Your goal ▸ Wherever the string "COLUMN" appears in the entries below, return the line that holds it.

===

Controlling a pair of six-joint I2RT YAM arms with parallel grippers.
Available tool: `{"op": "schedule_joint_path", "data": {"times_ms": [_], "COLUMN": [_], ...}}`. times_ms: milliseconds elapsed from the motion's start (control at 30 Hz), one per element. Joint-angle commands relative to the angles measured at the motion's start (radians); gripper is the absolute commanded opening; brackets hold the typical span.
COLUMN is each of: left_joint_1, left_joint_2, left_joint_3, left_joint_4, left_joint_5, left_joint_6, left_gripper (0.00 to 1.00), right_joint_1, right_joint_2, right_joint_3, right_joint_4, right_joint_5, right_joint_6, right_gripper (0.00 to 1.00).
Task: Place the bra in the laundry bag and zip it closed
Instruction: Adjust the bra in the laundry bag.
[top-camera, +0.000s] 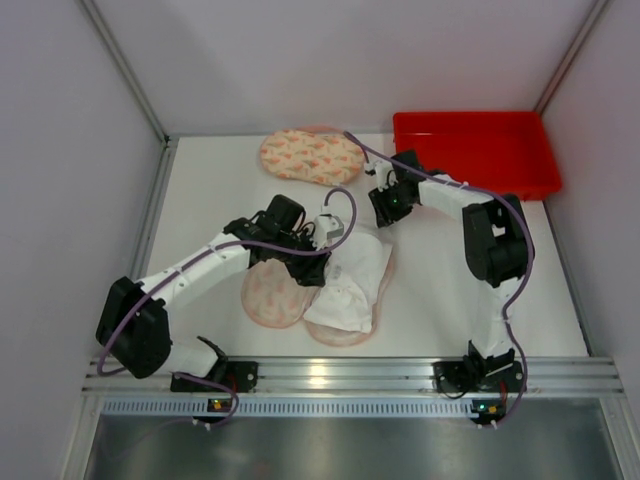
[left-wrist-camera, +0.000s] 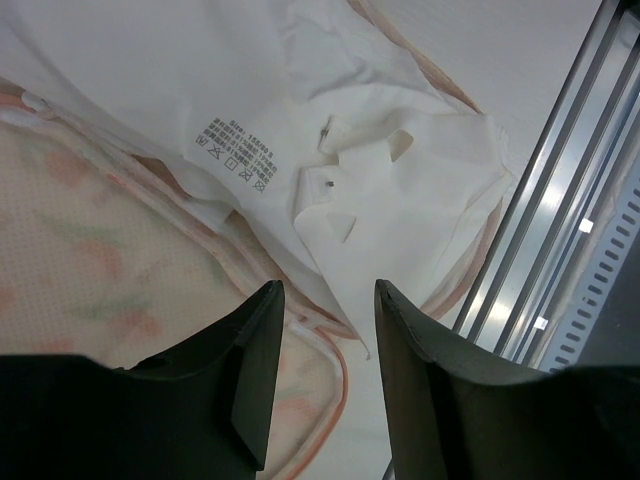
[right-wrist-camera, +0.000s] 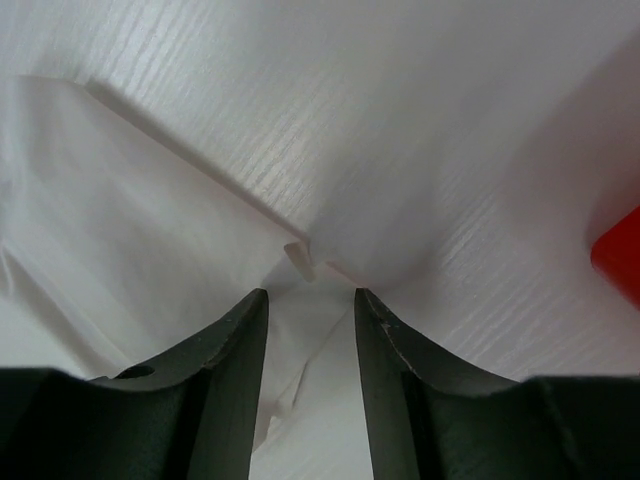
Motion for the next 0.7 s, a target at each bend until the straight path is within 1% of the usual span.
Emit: {"op": "schedule_joint_path", "data": {"times_ms": [0,33,100,133,200,233,300,433,500,633,667], "left_joint_1": [0.003,0.003,0.003,0.003,0.003,0.003,0.001,0.008,0.02,0.044,0.049], "left_joint_2": [0.004,0.005,0.005,0.005,0.001,-0.002,-0.012,-0.013,0.016,0.074,0.088], "left_joint_3": [0.016,0.016,0.016,0.016,0.013,0.007,0.001,-0.019,-0.022,-0.024,-0.024], "left_joint_4": [0.045,0.051,0.053,0.053,0.053,0.054,0.054,0.053,0.051,0.053,0.053], "left_joint_5": [0.003,0.002,-0.003,-0.006,-0.012,-0.015,-0.021,-0.041,-0.04,-0.038,-0.03], "left_joint_6": [-0.019,-0.022,-0.024,-0.025,-0.025,-0.025,-0.025,-0.048,-0.082,-0.148,-0.182], "left_gripper": [0.47,0.47,0.47,0.47,0.47,0.47,0.47,0.47,0.47,0.47,0.47], "right_joint_1": [0.007,0.006,0.007,0.007,0.007,0.006,0.007,0.007,0.007,0.027,0.035], "right_joint_2": [0.02,0.024,0.019,0.014,-0.012,-0.027,-0.08,-0.183,-0.261,-0.309,-0.332], "right_joint_3": [0.038,0.037,0.032,0.03,0.026,0.023,0.011,-0.02,-0.067,-0.109,-0.141], "right_joint_4": [-0.033,-0.033,-0.032,-0.027,-0.021,-0.015,0.003,0.031,0.049,0.039,0.037], "right_joint_5": [0.009,0.007,-0.011,-0.017,-0.054,-0.062,-0.091,-0.12,-0.16,-0.168,-0.175], "right_joint_6": [-0.02,-0.02,-0.02,-0.018,-0.009,-0.003,0.014,0.038,0.042,0.002,-0.009], "right_gripper": [0.4,0.34,0.26,0.21,0.14,0.07,0.0,0.0,0.0,0.0,0.0]}}
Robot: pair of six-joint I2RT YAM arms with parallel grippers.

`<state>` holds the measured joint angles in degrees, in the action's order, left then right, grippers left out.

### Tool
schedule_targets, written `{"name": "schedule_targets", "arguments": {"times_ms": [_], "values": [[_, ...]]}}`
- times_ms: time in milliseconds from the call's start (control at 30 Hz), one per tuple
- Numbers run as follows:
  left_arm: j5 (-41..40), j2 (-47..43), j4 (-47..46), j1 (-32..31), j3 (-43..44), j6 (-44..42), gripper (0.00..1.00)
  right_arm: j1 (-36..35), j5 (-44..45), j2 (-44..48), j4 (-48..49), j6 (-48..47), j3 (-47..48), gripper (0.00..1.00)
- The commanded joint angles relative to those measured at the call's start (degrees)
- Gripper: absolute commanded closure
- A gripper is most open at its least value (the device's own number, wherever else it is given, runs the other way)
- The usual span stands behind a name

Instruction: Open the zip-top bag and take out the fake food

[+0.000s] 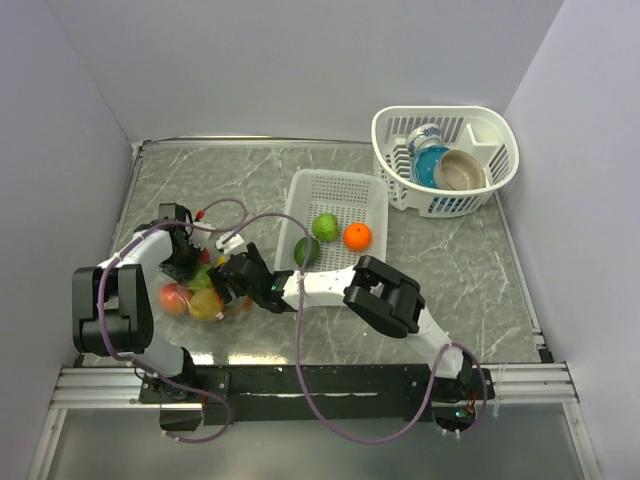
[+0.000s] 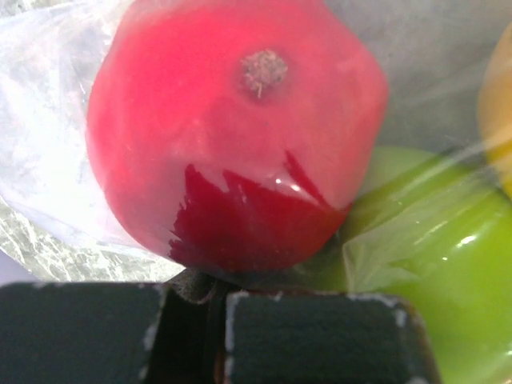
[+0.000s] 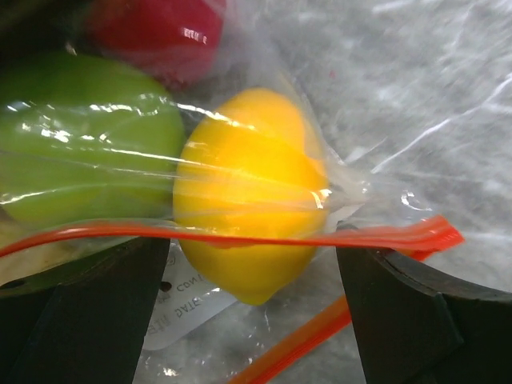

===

Result for this exercise ▸
Available tool: `{"op": "schedule_joint_path", "data": {"times_ms": [_], "COLUMN": [_], ...}}`. times_ms: milliseconds elapsed from the motion's start (control at 30 Hz), one per element. Joint-angle commands relative to the angles measured at the motion's start (radians); gripper is the absolute commanded opening; brackets hold the typical span.
COLUMN is each of: left_joint_1, left_joint_2, left_joint_3, left_joint_4, left_joint_5, left_joint_6, left_gripper (0.00 to 1.00), right_joint_1, right_joint_2, right_joint_3, right_joint_4, right_joint_5, right_joint_6, right_gripper (0.00 to 1.00).

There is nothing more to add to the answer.